Filippo Caselli, direttore di Confesercenti Bergamo, rilegge i dati dell’Istat e nota «la conferma di un quadro preoccupante: le famiglie a reddito medio e basso stanno riducendo non solo la quantità ma anche la qualità dei propri consumi, soprattutto alimentari». D’altronde, «dopo anni d’inflazione il potere d’acquisto non è stato recuperato e la spesa reale continua a calare – continua Caselli –: le nostre stime indicano un -11% rispetto al 2019, pari a oltre 3.000 euro in meno l’anno per nucleo. È un disagio diffuso, che colpisce in particolare il Mezzogiorno e i redditi più fragili». Si fa fatica anche al Nord, e il tema di fondo è nella capacità economica delle famiglie: «Serve una riforma fiscale che liberi risorse e ridia respiro ai consumi – rimarca Caselli –, con tagli percepibili per le famiglie, perché senza domanda interna non c’è crescita né per il Paese né per le imprese del commercio e dei servizi».

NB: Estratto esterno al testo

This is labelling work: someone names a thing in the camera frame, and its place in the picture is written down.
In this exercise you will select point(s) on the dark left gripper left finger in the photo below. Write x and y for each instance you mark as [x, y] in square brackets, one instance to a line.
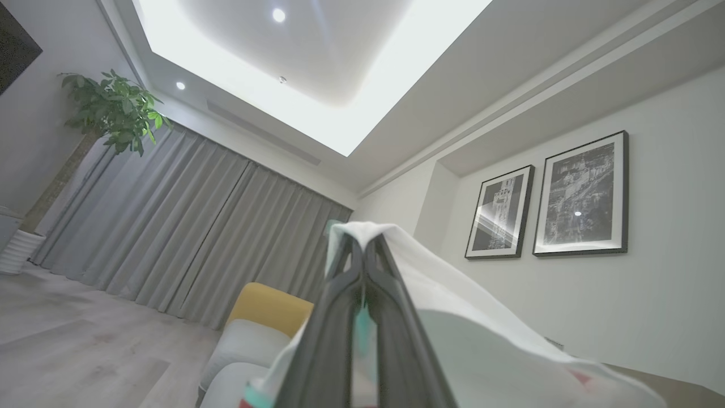
[328, 351]

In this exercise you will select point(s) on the yellow cushion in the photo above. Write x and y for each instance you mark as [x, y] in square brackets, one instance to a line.
[272, 306]

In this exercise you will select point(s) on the small black framed photo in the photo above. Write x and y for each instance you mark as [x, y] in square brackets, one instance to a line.
[499, 212]

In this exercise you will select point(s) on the red jersey with number three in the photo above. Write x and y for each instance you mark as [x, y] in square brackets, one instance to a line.
[453, 294]

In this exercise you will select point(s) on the black wall television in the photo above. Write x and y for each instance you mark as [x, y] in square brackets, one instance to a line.
[14, 45]

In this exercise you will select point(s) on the green leafy potted tree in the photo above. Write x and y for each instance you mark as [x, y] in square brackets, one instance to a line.
[110, 107]

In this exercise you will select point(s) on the grey sofa back cushion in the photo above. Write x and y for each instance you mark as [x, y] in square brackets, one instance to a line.
[249, 343]

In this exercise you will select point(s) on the grey sofa seat cushion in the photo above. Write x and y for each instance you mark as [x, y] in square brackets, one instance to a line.
[226, 388]

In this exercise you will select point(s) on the large black framed photo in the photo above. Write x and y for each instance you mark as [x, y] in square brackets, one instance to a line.
[580, 195]

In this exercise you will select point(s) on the white ribbed plant pot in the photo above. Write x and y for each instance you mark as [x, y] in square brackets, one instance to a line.
[20, 252]

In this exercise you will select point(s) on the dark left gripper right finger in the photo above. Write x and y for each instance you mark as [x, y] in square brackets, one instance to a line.
[402, 351]

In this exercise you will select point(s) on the grey pleated curtain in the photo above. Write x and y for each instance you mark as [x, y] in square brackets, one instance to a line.
[198, 226]

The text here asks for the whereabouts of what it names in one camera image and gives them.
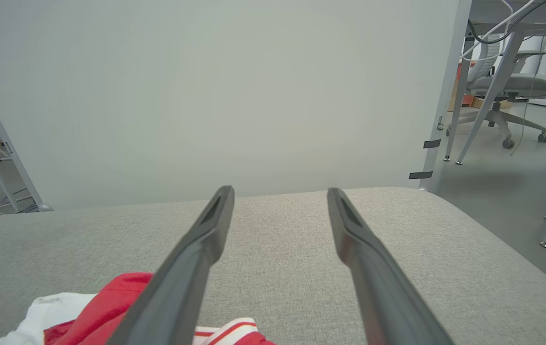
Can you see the white partition panel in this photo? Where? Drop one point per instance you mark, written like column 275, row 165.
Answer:
column 206, row 96

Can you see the grey office chair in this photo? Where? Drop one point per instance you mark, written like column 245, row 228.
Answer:
column 512, row 86

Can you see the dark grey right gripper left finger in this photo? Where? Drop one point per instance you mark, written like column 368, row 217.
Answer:
column 177, row 287

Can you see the black tape strip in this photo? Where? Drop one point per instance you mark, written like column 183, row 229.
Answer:
column 420, row 175
column 432, row 143

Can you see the red box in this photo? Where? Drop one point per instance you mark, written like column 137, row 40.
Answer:
column 467, row 99

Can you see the red and white garment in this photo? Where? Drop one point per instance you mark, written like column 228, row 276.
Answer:
column 105, row 306

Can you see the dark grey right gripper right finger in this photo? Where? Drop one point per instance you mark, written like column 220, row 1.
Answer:
column 383, row 297

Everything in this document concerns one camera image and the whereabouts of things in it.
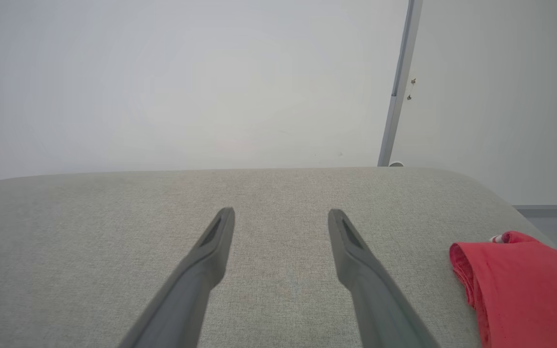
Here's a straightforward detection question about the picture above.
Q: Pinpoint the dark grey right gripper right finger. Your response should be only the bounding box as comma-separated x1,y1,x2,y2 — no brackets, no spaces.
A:
327,208,442,348

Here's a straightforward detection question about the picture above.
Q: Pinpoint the red jersey with white trim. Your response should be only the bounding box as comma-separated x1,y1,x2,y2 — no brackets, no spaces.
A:
449,231,557,348

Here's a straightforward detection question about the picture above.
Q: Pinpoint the grey baseboard strip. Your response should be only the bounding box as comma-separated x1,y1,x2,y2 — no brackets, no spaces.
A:
513,204,557,218

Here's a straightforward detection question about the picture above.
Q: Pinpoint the grey vertical wall post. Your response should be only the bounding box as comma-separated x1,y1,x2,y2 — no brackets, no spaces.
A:
377,0,424,168

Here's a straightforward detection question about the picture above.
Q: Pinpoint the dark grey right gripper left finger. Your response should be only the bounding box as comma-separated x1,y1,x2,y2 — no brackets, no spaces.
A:
118,207,236,348

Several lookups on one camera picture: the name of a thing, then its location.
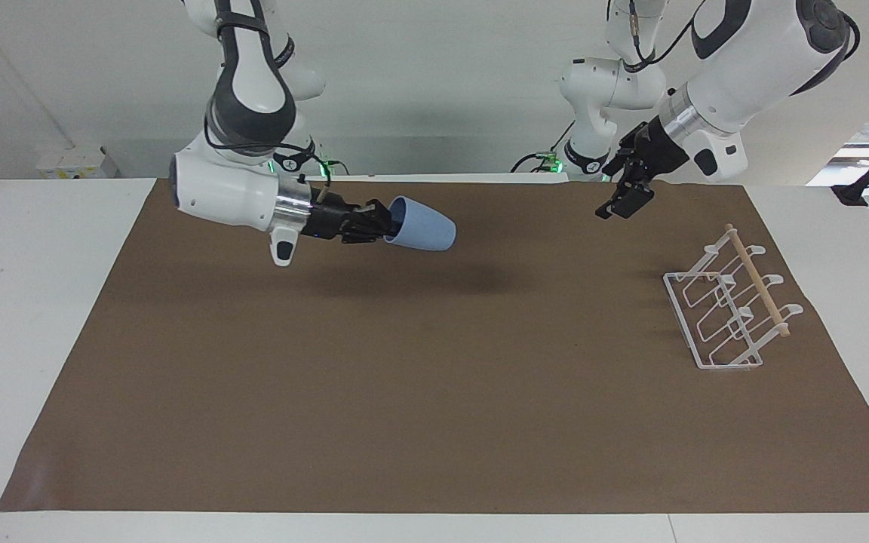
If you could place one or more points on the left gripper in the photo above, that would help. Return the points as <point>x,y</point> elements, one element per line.
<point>657,147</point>

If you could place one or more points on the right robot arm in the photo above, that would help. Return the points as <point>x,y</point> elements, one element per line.
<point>246,90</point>

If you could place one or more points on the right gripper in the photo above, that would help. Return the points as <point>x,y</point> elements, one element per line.
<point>325,217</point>

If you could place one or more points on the white wall socket box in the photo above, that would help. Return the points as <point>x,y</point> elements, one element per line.
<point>76,162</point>

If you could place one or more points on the light blue cup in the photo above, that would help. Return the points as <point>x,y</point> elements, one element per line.
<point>423,226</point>

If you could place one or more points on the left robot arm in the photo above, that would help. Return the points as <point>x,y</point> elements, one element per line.
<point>744,68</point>

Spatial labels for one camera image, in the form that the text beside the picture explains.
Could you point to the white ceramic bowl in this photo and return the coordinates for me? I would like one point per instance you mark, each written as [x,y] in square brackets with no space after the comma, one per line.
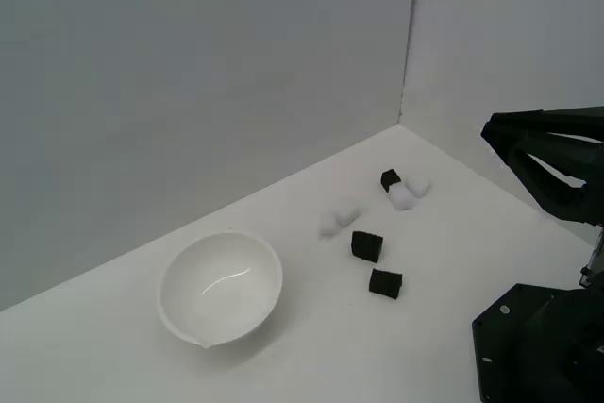
[189,290]

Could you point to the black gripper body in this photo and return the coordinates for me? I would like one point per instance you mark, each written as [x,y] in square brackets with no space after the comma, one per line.
[598,195]

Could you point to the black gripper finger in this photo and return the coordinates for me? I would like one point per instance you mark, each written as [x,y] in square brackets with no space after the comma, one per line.
[557,122]
[557,200]

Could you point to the white foam cube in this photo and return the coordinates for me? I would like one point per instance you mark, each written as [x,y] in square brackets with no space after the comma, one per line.
[329,226]
[418,185]
[402,198]
[347,212]

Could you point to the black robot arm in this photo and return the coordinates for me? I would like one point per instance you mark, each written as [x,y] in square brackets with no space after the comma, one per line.
[597,256]

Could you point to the small black foam cube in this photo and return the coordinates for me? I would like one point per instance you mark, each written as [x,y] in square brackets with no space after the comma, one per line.
[390,180]

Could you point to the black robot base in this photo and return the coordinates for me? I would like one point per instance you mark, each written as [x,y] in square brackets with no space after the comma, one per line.
[519,351]

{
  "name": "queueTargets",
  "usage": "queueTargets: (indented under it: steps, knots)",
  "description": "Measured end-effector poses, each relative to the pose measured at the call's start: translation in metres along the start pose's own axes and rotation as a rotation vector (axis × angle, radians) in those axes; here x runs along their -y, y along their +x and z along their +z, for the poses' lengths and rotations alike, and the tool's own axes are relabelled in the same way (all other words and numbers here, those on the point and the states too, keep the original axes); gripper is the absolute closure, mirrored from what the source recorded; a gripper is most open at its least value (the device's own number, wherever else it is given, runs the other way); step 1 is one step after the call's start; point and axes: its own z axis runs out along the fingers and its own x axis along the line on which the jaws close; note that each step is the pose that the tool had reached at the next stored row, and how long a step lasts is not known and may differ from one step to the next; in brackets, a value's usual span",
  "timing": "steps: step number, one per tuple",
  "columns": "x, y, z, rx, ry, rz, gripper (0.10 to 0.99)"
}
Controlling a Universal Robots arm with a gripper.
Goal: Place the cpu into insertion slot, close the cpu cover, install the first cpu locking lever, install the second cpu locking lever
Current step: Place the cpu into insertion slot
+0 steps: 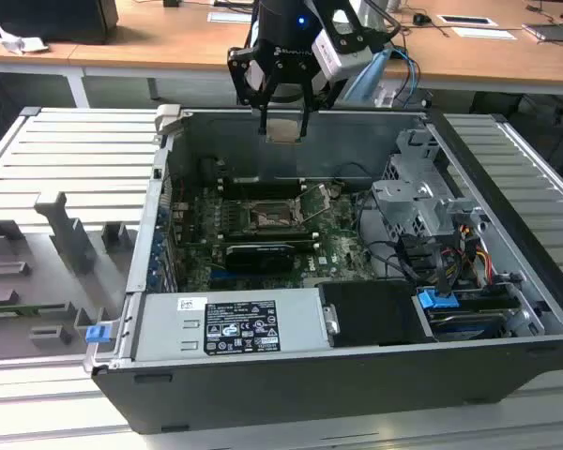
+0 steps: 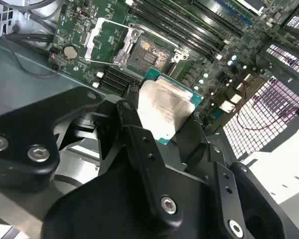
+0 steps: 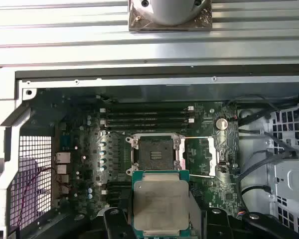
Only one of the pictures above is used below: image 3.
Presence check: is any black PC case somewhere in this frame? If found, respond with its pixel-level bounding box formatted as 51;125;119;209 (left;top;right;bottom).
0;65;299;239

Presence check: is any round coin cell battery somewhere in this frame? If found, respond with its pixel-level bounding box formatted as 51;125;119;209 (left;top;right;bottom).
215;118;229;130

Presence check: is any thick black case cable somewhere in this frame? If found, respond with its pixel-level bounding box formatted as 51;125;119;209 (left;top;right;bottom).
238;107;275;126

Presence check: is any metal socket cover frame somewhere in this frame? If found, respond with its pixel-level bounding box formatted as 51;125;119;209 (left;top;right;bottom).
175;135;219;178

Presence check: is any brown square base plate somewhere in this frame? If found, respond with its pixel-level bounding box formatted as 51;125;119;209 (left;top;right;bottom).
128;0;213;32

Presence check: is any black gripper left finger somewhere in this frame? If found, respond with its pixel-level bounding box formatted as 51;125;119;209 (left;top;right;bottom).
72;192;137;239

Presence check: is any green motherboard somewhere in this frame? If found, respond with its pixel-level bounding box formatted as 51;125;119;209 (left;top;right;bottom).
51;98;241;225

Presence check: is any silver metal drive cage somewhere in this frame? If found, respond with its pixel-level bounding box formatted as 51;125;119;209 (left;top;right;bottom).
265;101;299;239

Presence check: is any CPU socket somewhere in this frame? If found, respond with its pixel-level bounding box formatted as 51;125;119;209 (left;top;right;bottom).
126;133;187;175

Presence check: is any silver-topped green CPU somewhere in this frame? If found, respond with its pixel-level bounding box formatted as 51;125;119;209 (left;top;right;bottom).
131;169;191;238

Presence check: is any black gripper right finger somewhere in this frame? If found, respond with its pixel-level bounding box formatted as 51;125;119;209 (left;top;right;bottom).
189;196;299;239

Peraltro, sono proprio i nuclei meno abbienti a patire maggiormente l’inflazione, perché in questa fascia di popolazione la spesa alimentare incide maggiormente sul budget familiare: «L’accelerazione dei prezzi dei beni alimentari ha un impatto relativamente più marcato per le famiglie con livelli di spesa più basso – segnala l’Istat –, in virtù del maggior peso che questi prodotti hanno nel loro bilancio».

Le altre voci

L’ultima fotografia dell’Istat restituisce una bussola aggiornata del carovita. Alcuni aspetti della vita quotidiana vedono aumenti addirittura peggiori: sempre su scala orobica, i pacchetti vacanza volano al +7,5% annuo, gli affitti reali al +4,8%, i libri e gli articoli di cartoleria al +3,9%, le assicurazioni al +3,9%, le riparazioni e la manutenzione della casa al +3,6%. C’è qualcosa che diventa più abbordabile? Sì: i prezzi degli «apparecchi telefonici» sono scesi del 13,3% nell’ultimo anno, gli «apparecchi audiovisivi, fotografici e informatici» segnano un -6%, gli elettrodomestici un -1,7%.